Cuntz-Leng received the Bishop award for an essay originally composed in a language other than English. She is the first graduate student ever to receive the award. The title of the essay and abstract appear below.

 

“Frodo auf Abwegen: Das queere Potenzial des aktuellen Fantasykinos” [i]

[Frodo Gone Astray: The Queer Potential of Fantasy Blockbusters]

Since the foundation stone of blockbuster cinema was laid with the release of Star Wars (US 1977), Hollywood has produced at regular intervals fantasy movies with high budgets and impressive special effects that need to attract as many recipients as possible to guarantee commercial success. Due to the resulting universality of these films, fantasy cinema appears to be predestined to be read against the grain, because certain issues need to be excluded from the narration and therefore conspicuous gaps (Leerstellen) – particularly in relation to sexuality – remain.

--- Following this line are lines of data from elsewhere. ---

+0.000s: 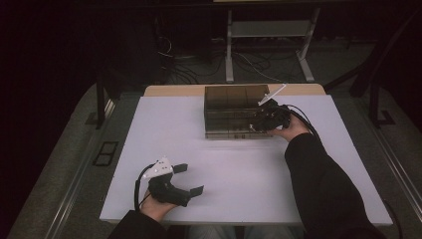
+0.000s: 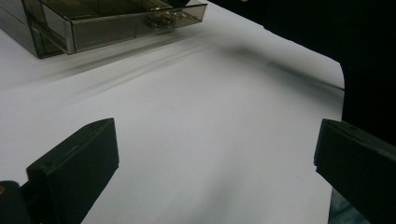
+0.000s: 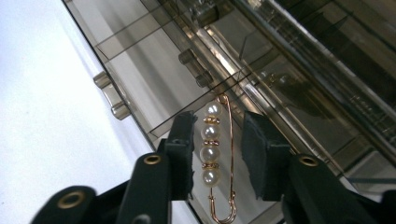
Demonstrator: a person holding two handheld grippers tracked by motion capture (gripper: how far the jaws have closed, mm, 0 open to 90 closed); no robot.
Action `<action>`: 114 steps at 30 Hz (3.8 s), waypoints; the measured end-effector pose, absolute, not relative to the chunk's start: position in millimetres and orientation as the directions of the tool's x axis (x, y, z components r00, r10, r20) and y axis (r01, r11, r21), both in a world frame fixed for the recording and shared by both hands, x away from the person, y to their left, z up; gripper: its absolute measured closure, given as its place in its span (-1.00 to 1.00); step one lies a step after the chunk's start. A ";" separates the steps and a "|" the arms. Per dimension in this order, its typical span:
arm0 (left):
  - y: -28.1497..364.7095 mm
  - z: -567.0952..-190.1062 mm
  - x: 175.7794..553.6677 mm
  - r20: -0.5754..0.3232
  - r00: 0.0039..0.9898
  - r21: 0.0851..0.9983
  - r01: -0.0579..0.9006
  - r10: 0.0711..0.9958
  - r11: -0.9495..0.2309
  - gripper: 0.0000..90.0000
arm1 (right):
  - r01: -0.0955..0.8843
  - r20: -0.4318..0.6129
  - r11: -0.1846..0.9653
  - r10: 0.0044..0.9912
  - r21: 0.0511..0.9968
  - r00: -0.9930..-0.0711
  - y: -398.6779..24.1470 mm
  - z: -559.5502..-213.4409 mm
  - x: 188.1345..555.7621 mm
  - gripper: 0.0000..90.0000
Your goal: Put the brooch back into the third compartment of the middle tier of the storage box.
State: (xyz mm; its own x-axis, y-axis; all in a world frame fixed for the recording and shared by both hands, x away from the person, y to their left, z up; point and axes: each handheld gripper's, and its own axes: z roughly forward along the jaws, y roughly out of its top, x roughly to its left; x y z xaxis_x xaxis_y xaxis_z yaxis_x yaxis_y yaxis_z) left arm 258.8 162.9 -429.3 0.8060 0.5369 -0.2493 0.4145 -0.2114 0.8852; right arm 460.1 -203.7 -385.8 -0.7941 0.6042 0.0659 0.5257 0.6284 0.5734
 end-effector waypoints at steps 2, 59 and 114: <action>162.9 -429.2 258.7 -0.249 0.806 0.885 0.414 0.537 -0.212 -1.00 | 0.524 0.062 0.625 0.608 0.579 -0.792 -203.9 -383.4 458.5 0.30; 160.7 -430.0 257.3 -0.268 0.804 0.884 0.425 0.531 -0.196 -1.00 | 0.564 0.155 0.464 0.663 0.683 -0.733 -240.4 -361.5 374.1 -1.00; 162.5 -429.4 257.7 -0.266 0.803 0.885 0.423 0.534 -0.195 -1.00 | 0.571 0.230 0.266 0.724 0.777 -0.650 -296.2 -418.5 263.6 -0.99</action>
State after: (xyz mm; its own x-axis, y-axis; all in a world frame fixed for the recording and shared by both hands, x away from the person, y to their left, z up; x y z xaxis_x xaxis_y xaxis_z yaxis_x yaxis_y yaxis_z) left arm 257.7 162.5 -429.4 0.8028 0.5336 -0.2661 0.4231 -0.1953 0.8848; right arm 263.6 -296.2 -418.5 -0.6502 0.7242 0.2298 0.5706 0.2658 0.7770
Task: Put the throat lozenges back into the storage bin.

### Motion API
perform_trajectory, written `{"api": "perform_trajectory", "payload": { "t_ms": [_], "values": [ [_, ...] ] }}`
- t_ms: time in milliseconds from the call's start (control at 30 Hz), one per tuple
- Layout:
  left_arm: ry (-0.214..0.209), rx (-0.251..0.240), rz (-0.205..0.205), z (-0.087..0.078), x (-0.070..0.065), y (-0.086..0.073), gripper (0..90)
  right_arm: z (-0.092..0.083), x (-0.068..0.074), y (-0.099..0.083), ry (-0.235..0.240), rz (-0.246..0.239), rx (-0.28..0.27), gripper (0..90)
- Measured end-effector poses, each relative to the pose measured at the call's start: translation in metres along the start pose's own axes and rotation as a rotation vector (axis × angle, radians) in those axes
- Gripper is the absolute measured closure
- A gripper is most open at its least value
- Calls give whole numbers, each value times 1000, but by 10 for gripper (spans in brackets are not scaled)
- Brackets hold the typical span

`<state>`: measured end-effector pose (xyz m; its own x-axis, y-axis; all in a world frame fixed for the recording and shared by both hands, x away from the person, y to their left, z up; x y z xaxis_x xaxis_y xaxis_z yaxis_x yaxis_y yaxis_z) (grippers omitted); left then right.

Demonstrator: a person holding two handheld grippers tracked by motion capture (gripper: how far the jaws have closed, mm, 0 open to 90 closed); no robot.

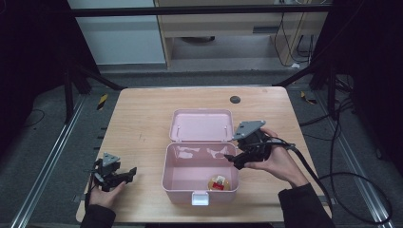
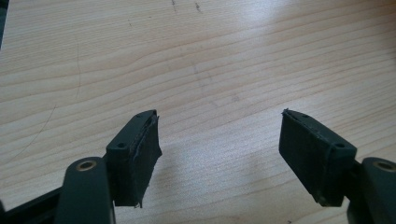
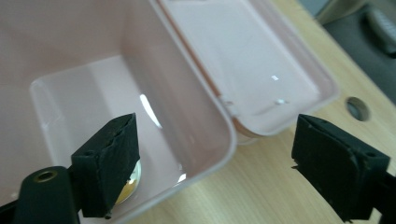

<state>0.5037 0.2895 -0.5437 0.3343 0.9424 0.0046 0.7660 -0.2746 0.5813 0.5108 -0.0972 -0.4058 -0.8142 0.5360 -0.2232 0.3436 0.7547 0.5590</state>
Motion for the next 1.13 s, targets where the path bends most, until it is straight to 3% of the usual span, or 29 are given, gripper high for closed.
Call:
{"api": "perform_trajectory", "payload": {
  "t_ms": [133, 367, 500, 833, 1133],
  "values": [
    [-4, 0, -4, 0, 0, 0, 305, -11, -15, -14, -65, 100, -65, 136],
    [-13, -1, -5, 0, -2, 0, 358, -21, -46, -56, -185, 350, -208, 134],
    [-15, -4, -11, 0, -2, 1, 381, -16, -52, -82, -198, 440, -248, 133],
    [-13, -5, -16, 1, -1, 0, 405, 8, -59, -138, -254, 568, -245, 101],
    [11, 2, -4, 4, 3, -2, 357, 32, -67, -180, -290, 622, -153, 78]
  ]
}}
Point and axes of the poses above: each handheld gripper's, and its own axes: z roughly forward along the jaws, y roughly out of its top, x roughly to its left, the point moved 9 cm from there along z, roughly forward along the jaws, and after that the axes turned 10 degrees about x, right-handed, at the moved point
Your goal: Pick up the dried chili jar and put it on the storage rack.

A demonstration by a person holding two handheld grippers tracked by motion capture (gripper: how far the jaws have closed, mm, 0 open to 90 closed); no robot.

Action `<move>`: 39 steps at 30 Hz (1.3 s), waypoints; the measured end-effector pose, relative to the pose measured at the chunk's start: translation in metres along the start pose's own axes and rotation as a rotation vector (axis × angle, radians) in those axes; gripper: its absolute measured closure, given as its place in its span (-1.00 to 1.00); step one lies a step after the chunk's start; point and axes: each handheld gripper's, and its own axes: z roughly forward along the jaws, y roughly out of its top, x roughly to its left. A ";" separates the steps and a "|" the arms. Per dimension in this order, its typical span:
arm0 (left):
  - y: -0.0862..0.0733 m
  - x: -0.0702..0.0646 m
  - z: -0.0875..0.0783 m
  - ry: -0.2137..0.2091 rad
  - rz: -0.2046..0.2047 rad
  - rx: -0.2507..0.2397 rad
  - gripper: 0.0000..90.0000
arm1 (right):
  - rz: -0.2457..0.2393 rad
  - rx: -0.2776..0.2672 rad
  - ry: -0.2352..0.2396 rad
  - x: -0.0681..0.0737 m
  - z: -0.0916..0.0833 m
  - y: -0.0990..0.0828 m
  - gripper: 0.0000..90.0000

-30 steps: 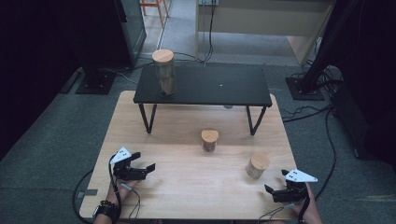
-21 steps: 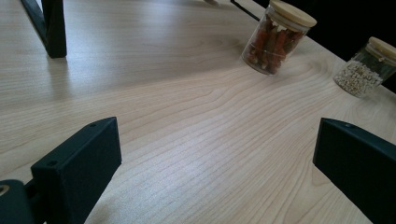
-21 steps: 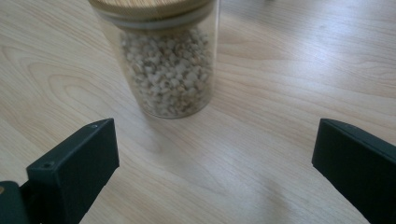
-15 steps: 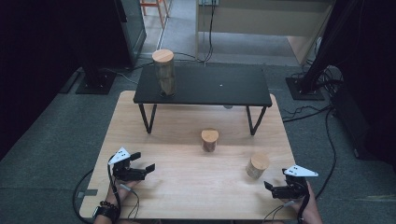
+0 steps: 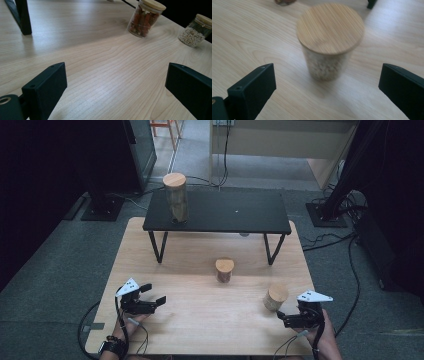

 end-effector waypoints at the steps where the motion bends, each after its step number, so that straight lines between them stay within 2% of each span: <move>1: 0.000 0.000 0.000 0.001 0.004 0.001 -0.91 | -0.007 0.002 0.002 0.002 0.001 0.003 -0.98; 4: 0.000 -0.001 0.000 0.004 0.009 -0.001 -0.91 | -0.027 0.019 -0.006 0.011 0.003 0.014 -0.98; 5: 0.000 -0.001 0.000 0.003 0.009 -0.001 -0.91 | -0.017 0.018 -0.001 0.012 0.004 0.016 -0.98; 11: -0.001 -0.002 -0.001 0.003 0.009 -0.001 -0.91 | -0.020 0.016 0.005 0.019 0.010 0.024 -0.97; 20: -0.003 -0.001 -0.002 0.004 -0.001 -0.018 -0.91 | -0.033 0.003 0.007 0.024 0.008 0.033 -0.96; 27: -0.003 -0.001 -0.002 0.002 -0.003 -0.018 -0.91 | -0.062 0.001 0.022 0.031 0.012 0.044 -0.96; 32: -0.003 -0.001 -0.002 0.000 0.002 -0.014 -0.91 | -0.054 -0.002 0.043 0.035 0.019 0.050 -0.96; 39: -0.001 -0.001 0.000 -0.007 0.007 0.001 -0.91 | -0.069 0.007 0.061 0.042 0.031 0.060 -0.96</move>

The method of Queer Reading may uncover the subversive potential of the genre and can open up new spaces for marginalized social topics; spaces within mainstream cinema, where alternative gender and sexual concepts are allowed and welcome. A queer reading of Peter Jackson’s The Lord of the Rings: The Fellowship of the Ring (NZ/US 2001) and Alfonso Cuarón’s Harry Potter and the Prisoner of Azkaban (GB/US 2004) exemplifies the argument that fantasy genre films have a high subversive potential. Furthermore, an outlook will be given about the way in which fantasy movies might discuss “gender, sex, and desire” in the future.